Computational and Experimental approaches to Memory and Plasticity
When we remember things, we activate an extensive array of events in the brain. Sensory input triggers whole-brain activity, which cascades through networks of brain cells. A torrent of electrical and chemical signals is launched in each cell, giving rise to changes in structures and connections between cells.
A key aspect of memory is the ability to relate events that occur in sequences, such as landmarks, music, movements, or words in a sentence. We study how such sequences are formed during learning, how sequences cause changes in cells and connections, and how molecular and electrical signals encode and sustain memories.
In vivo, we use 2-photon imaging of hippocampal activity in mice to see how time is encoded during rhythmic stimuli and separated stimuli. We can literally watch brain activity during learning, to see how sequences in the real world map to sequences in the brain. We find that time is encoded through sequences of activity but is highly dependent on the task demands.
In vitro, we use optogenetics in mouse brain slice to deliver precise patterned stimuli to the hippocampal network while monitoring responses. We have characterized heterogeneity and stochasticity in memory processes, and have explored how single cells can detect mismatches in sequences of spatiotemporal input patters.
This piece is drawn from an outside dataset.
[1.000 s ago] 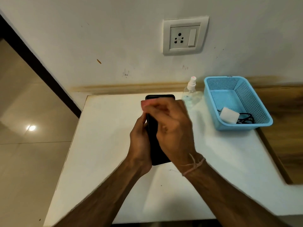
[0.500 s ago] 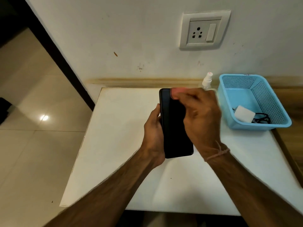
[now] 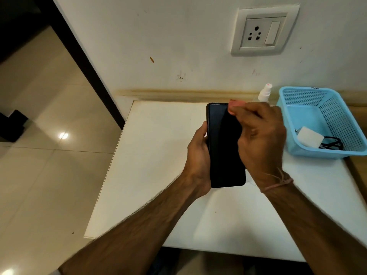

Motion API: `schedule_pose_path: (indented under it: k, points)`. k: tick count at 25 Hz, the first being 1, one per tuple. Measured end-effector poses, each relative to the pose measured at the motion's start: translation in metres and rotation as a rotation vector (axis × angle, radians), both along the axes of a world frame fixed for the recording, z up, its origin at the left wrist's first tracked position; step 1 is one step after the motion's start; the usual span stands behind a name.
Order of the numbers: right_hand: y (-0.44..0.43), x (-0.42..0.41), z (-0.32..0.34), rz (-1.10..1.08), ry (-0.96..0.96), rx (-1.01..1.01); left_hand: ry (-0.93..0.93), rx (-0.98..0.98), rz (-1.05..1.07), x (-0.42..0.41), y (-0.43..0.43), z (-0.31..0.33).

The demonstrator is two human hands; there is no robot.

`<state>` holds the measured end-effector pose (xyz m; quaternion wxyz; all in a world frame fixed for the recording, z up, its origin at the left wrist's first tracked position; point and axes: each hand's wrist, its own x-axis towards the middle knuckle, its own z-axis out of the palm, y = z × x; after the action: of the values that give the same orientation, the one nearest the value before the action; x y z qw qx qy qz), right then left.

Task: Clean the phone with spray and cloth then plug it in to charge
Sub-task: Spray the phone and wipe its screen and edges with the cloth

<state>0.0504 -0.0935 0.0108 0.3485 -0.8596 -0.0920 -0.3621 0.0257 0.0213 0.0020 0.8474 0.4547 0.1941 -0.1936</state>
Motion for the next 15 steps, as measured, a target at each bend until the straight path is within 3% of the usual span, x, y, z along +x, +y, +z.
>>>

In silico, we are developing a synaptic signaling atlas using high-throughput mass-spectrometry data to measure the time-course of responses of thousands of proteins following stimulation. We build a range of models of synapses in health and disease using an array of tools we have developed to manage, access, and analyze the data. We use the data and models to examine what processes underlie the overlapping cell and network dysfunction in aging, psychiatric disease, and neurodevelopmental disorders.
In related work we participate in the activities of the Centre for Brain and Mind (
CBM) and we are closely involved in developing the
CALM-Brain database which collates the unique multimodal and longitudinal dataset arising from this study.
These projects combine experiments and multiscale modeling spanning molecules to networks. To carry out these simulations, we have developed a major simulation tool called MOOSE, the Multiscale Object Oriented Simulation Environment.